I saw them live two years ago at Jazzfest in New Orleans. (Never been? Do yourself a favour; it’s like heaven, with better gumbo). They had the orchestra, which was a bit of a shame, but started the show with Who Are You, which made me cry with joy. Townshend did his arm whirling from the very start, and everyone dropped their popcorn, mainly in amazement that his limbs still work at his age, and in the middle of the stage, sitting behind an odious gold drum kit gurning like his predecessor, was Ringo’s firstborn. He was good, and did what was necessary to honour the originals, but he wasn’t exactly over the top. He was under Keith Moon’s top, anyway. And he sat there and said nowt while Townshend, who was a grumpy old man when still in nappies, and Daltrey, the world’s best known singing fisherman, argued and swore at each other on stage. They didn’t seem entirely harmonious in each other’s company. You didn’t get the sense they were itching to get onto the band bus and swap jokes after the gig. Apparently Zak’s demise started a week or so ago at the Royal Albert Hall (not filled with brass bands, as in my piece last week, to be clear) when Roger couldn’t hear himself sing over the sound of Zak’s drums. So he turned round and said they were going ‘boom boom boom’. I could have sworn they tend to do that. It was the onstage equivalent of a neighbour banging on the wall and shouting ‘stop that racket’. ‘We’re not gonna take it’, said Rog; and Zak was out.

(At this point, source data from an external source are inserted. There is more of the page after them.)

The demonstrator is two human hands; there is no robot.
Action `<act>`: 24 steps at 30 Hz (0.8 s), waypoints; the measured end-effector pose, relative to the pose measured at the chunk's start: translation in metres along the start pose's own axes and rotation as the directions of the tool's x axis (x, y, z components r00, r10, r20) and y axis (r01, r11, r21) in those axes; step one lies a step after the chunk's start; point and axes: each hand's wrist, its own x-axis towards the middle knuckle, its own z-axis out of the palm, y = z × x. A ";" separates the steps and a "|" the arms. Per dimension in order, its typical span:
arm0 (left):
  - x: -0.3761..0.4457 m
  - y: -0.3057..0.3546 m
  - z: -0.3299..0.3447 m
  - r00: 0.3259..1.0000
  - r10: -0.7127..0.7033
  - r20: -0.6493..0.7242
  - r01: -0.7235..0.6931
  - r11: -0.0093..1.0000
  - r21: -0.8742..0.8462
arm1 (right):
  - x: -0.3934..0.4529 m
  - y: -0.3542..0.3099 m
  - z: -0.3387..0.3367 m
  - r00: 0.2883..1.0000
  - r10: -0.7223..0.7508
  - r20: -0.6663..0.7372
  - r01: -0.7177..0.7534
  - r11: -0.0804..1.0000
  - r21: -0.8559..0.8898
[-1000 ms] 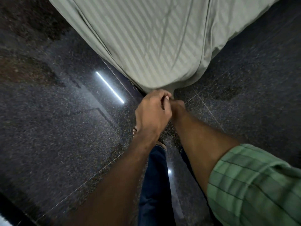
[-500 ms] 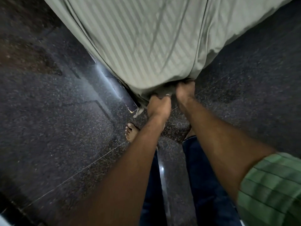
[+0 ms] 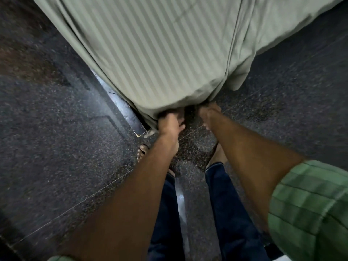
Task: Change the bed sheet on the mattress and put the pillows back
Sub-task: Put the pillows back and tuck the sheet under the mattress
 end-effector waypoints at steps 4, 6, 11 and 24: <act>0.010 0.005 0.008 0.991 -0.135 0.024 0.127 0.833 -0.538 | -0.027 -0.006 0.005 0.973 0.174 0.154 -0.229 0.826 0.515; 0.010 0.002 0.007 0.990 -0.140 0.030 0.129 0.782 -0.610 | -0.037 -0.010 0.014 0.980 0.093 0.176 -0.190 0.700 0.688; 0.024 0.004 0.002 0.997 -0.053 0.057 0.078 0.617 -0.783 | -0.057 -0.029 0.043 0.951 -0.097 0.293 -0.273 0.182 0.945; 0.068 -0.011 0.003 0.996 -0.084 0.039 0.083 0.634 -0.769 | -0.021 -0.035 0.040 0.858 -0.334 0.390 -0.400 0.042 0.916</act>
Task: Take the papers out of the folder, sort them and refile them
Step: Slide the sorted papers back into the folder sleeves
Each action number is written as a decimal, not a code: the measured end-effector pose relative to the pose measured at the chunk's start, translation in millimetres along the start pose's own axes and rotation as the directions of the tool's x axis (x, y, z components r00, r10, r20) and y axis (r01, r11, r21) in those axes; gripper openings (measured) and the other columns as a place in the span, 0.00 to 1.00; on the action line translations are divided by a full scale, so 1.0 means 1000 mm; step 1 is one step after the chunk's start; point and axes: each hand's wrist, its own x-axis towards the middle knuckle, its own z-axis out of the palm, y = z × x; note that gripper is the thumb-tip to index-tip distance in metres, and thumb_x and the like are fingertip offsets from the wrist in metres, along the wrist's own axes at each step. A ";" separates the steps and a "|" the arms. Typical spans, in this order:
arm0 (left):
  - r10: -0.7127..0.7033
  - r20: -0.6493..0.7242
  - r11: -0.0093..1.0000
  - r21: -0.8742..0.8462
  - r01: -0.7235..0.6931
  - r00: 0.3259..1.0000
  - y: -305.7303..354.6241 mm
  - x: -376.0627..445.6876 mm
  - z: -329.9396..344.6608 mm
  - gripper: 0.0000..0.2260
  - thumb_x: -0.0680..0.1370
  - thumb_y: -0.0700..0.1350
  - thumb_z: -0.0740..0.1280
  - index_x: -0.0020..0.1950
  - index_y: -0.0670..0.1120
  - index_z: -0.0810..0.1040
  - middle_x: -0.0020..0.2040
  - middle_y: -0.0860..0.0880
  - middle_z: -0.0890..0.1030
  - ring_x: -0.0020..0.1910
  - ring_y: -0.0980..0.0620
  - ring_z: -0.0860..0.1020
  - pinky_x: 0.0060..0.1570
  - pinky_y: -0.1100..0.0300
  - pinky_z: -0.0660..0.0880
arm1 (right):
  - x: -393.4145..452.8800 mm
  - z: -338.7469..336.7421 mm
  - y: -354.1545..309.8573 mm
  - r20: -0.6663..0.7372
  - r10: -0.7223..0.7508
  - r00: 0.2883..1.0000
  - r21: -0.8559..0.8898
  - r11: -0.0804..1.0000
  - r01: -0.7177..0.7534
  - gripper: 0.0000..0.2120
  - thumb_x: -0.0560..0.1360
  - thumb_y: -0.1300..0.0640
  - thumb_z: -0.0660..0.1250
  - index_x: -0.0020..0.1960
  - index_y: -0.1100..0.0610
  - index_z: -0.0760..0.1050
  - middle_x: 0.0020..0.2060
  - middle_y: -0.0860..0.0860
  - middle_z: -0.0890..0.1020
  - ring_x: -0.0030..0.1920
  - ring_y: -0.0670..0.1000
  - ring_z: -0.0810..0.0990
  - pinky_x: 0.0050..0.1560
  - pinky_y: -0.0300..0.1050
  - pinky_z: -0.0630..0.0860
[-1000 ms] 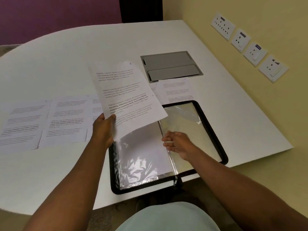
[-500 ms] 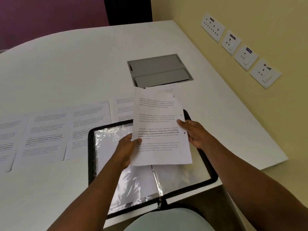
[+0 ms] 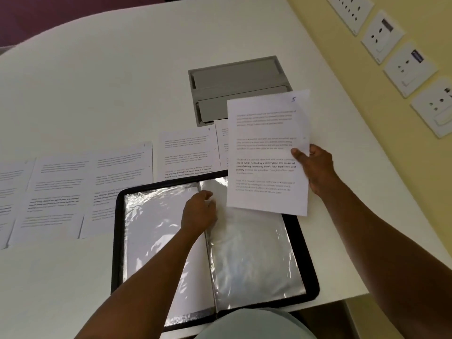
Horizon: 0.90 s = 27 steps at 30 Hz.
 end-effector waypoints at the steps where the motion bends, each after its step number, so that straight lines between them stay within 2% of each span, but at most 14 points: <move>1: 0.034 0.003 0.998 0.054 -0.034 0.999 -0.004 0.000 0.001 0.16 0.79 0.44 0.65 0.66 0.45 0.75 0.63 0.46 0.78 0.61 0.47 0.76 0.60 0.56 0.71 | 0.004 -0.001 -0.001 -0.011 -0.008 1.000 0.012 1.000 0.008 0.07 0.75 0.58 0.71 0.52 0.53 0.79 0.44 0.48 0.83 0.44 0.50 0.84 0.46 0.46 0.81; 5: 0.117 0.024 0.957 0.263 -0.120 0.993 -0.006 0.019 0.008 0.18 0.76 0.44 0.66 0.66 0.44 0.75 0.65 0.44 0.75 0.64 0.44 0.73 0.60 0.53 0.71 | 0.029 -0.001 -0.002 -0.015 0.002 1.000 0.032 0.999 -0.002 0.05 0.75 0.58 0.71 0.51 0.53 0.79 0.46 0.47 0.84 0.45 0.50 0.84 0.48 0.49 0.81; 11: 0.156 0.059 0.850 0.500 -0.165 0.986 -0.007 0.032 0.027 0.25 0.77 0.51 0.66 0.71 0.44 0.69 0.74 0.44 0.67 0.71 0.43 0.67 0.67 0.48 0.68 | 0.056 0.004 0.001 -0.035 0.040 0.999 0.114 0.993 -0.036 0.05 0.75 0.58 0.71 0.51 0.53 0.80 0.47 0.49 0.84 0.47 0.51 0.84 0.49 0.49 0.82; 14: 0.252 0.007 0.812 0.543 -0.216 0.968 -0.007 0.034 0.033 0.21 0.76 0.47 0.68 0.67 0.42 0.75 0.68 0.42 0.75 0.66 0.42 0.74 0.63 0.47 0.70 | 0.065 0.006 0.000 -0.049 0.053 0.997 0.131 0.990 -0.046 0.03 0.75 0.58 0.71 0.49 0.53 0.80 0.47 0.49 0.85 0.47 0.51 0.84 0.49 0.50 0.82; 17: 0.333 -0.032 0.793 0.551 -0.261 0.942 0.001 0.040 0.031 0.14 0.74 0.42 0.68 0.60 0.43 0.80 0.55 0.43 0.83 0.55 0.42 0.80 0.58 0.50 0.74 | 0.075 0.009 -0.002 -0.051 0.056 0.997 0.160 0.986 -0.048 0.04 0.75 0.59 0.71 0.50 0.53 0.80 0.47 0.49 0.84 0.47 0.51 0.84 0.48 0.49 0.81; 20: 0.362 -0.048 0.794 0.539 -0.281 0.931 0.006 0.047 0.023 0.15 0.69 0.39 0.72 0.56 0.43 0.81 0.44 0.44 0.84 0.43 0.41 0.81 0.49 0.51 0.76 | 0.081 0.013 -0.003 -0.046 0.058 0.997 0.187 0.981 -0.049 0.04 0.76 0.59 0.71 0.50 0.54 0.79 0.48 0.50 0.84 0.47 0.50 0.84 0.48 0.47 0.81; 23: 0.372 -0.016 0.775 0.556 -0.301 0.928 0.005 0.056 0.019 0.19 0.67 0.38 0.74 0.58 0.43 0.81 0.43 0.44 0.82 0.43 0.40 0.79 0.45 0.51 0.75 | 0.086 0.018 -0.004 -0.040 0.069 0.997 0.206 0.977 -0.059 0.03 0.76 0.59 0.70 0.49 0.54 0.79 0.48 0.50 0.84 0.46 0.49 0.84 0.48 0.47 0.81; 27: 0.335 0.058 0.791 0.525 -0.315 0.940 0.011 0.069 0.016 0.07 0.71 0.40 0.71 0.48 0.45 0.84 0.43 0.45 0.80 0.45 0.41 0.76 0.44 0.53 0.72 | 0.091 0.025 -0.008 -0.025 0.066 0.998 0.225 0.973 -0.058 0.03 0.76 0.60 0.71 0.48 0.53 0.79 0.49 0.51 0.84 0.47 0.50 0.84 0.48 0.48 0.81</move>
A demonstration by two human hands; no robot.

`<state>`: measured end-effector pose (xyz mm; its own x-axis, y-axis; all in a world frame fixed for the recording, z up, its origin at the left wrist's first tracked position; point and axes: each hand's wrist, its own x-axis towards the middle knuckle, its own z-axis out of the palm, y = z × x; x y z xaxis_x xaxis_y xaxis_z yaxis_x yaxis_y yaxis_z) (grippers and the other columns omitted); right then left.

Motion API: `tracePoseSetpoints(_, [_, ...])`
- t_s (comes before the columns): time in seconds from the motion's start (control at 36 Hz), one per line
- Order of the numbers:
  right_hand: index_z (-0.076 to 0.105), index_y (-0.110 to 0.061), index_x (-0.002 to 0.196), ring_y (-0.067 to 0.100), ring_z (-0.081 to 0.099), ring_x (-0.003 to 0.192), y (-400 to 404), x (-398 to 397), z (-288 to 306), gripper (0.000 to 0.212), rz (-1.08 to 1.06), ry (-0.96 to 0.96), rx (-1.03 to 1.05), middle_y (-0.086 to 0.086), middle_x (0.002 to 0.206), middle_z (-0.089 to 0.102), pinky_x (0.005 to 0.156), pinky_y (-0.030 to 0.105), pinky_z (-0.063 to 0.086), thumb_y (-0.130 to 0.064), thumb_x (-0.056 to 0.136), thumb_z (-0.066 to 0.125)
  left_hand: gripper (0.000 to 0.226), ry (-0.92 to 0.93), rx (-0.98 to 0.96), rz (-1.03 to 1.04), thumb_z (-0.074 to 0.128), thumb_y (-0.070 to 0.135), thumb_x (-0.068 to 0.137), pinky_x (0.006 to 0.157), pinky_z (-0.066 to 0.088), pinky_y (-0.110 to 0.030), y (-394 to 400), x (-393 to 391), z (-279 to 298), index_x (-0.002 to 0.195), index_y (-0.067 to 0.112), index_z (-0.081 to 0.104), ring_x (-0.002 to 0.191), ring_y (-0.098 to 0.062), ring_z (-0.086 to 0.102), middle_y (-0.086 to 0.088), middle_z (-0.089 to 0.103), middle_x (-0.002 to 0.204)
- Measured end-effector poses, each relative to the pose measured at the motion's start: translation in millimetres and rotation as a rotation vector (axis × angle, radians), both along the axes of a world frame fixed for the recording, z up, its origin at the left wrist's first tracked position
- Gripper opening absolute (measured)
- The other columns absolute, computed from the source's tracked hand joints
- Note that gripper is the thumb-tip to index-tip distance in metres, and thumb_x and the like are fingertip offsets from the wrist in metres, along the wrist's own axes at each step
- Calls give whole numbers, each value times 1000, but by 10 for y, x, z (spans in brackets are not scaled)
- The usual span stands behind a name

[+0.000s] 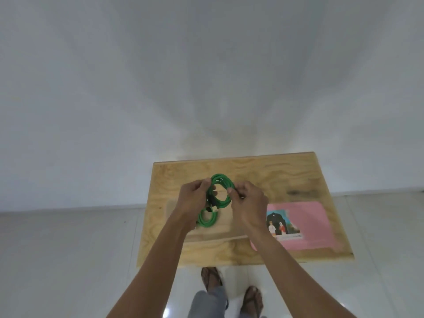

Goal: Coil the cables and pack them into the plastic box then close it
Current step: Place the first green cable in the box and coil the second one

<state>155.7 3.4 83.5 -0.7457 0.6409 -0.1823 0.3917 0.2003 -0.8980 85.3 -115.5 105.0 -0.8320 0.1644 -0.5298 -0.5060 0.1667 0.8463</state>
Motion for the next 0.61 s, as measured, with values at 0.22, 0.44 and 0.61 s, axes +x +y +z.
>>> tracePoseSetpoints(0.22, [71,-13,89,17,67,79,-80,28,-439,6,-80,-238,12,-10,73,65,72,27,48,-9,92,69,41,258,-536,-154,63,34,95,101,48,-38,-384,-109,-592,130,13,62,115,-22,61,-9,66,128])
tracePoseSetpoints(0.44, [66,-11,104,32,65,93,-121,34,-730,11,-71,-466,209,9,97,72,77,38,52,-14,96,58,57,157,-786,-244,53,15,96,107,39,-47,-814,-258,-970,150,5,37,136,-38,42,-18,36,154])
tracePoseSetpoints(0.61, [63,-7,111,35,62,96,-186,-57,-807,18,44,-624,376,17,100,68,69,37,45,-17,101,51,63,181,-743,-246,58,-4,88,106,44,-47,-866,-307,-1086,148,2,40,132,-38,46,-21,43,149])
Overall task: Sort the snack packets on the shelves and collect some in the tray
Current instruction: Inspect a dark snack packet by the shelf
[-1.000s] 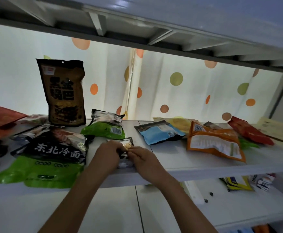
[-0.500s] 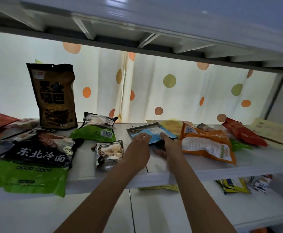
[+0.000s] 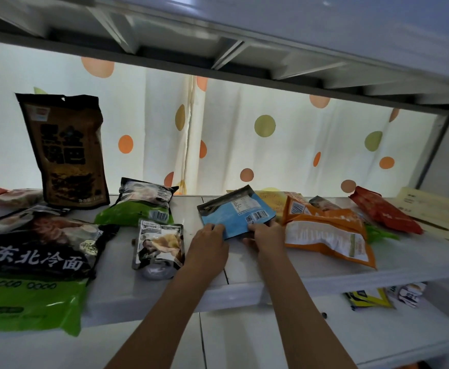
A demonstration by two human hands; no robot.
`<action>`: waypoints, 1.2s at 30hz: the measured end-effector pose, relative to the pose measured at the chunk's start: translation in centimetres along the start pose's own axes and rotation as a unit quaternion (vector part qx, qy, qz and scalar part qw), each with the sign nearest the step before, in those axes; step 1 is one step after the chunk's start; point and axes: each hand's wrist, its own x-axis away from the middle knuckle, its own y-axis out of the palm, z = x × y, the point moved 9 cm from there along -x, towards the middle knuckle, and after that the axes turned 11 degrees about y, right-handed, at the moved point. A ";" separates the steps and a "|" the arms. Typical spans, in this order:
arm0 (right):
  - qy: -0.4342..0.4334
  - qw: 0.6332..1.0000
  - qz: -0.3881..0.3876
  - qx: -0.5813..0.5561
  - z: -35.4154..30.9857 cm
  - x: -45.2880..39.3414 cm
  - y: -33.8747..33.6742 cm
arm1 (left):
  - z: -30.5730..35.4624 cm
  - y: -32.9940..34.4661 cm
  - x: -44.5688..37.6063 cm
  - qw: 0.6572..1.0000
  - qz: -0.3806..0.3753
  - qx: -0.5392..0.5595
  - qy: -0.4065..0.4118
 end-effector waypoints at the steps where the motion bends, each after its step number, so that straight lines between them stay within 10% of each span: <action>1: -0.003 0.999 -0.022 -0.024 -0.2 0.3 0.0 | -0.1 -0.1 0.0 1.000 0.006 0.019 -0.008; 13: -0.004 0.967 -0.117 -0.226 0.7 5.4 -1.3 | -1.9 -3.3 1.0 0.971 0.153 0.151 -0.103; 22: -0.132 0.983 0.031 -0.126 0.8 14.1 -11.2 | 3.4 -5.0 2.6 0.961 0.114 0.249 0.033; 32: -0.157 0.922 0.335 0.112 6.8 21.9 -22.5 | 10.4 1.8 15.2 0.810 0.006 0.579 -0.091; 36: -0.153 0.955 0.205 0.148 11.8 22.6 -19.0 | 11.4 5.8 21.1 0.766 -0.039 0.622 -0.156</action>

And I thought hmmm. This, after all, was the band which had the world’s loudest studio monitoring system, which literally made your ears bleed, according to the woman I met, formerly their long-suffering PA, who told me she was dragged into the control room while the whole band giggled unkindly at the impact those absurd decibels had on her, blood dripping from both sides of her head. And they’re surprised that drums sound muddy? It seems that Daltrey, emulating the Pinball Wizard himself, is increasingly deaf, rather dumb, and blind to irony. That’s what happens when you don’t die before you get old. Discernment f f f fades away.
Anyway, apparently it was all a storm in a cymbal cup, and they are now the best of friends again, and far be it from me to suggest it might all have been something of a publicity stunt. If there’s any other reason, I can’t explain. (You better? You bet). Anyway, they no longer need a substitute, and hopefully Zak won’t get fooled again, and the kids are all right. But if they want a drummer to play less, not more, they’re welcome to give me a call. I’ve played since 1969, the year they released Tommy, and these days tend to play ever more minimally in every genre, largely through fear that if I do a mega drum fill, as was my wont as an immature teenager, I might fall of the drum stool. And I do have an age-appropriate drum kit, a 1961 Ludwig Super Classic bought in 1979 for seventy-five quid (or roughly five thousand dollars at today’s Post Liberation Day, tariff-inspired exchange rate) from a man in south London. He was the second owner, and told me he bought it in 1968 from a guy on a housing estate. He’d just handed over the cash when a gold Rolls Royce drove up, and Keith Moon got out. ‘I want that kit’, said Moonie, ‘and I’ll pay you more than this geezer’. Those were the days he was nailing bass drums to the floor and destroying a drum set per gig. ‘I know who you are’, replied the first owner, ‘and I know what you’re doing to drums. You can’t have it’. So my kit was saved for posterity, and just waits for the call up from Rog and Pete. They’re not my generation, but I know all the tunes. And I promise to play quietly.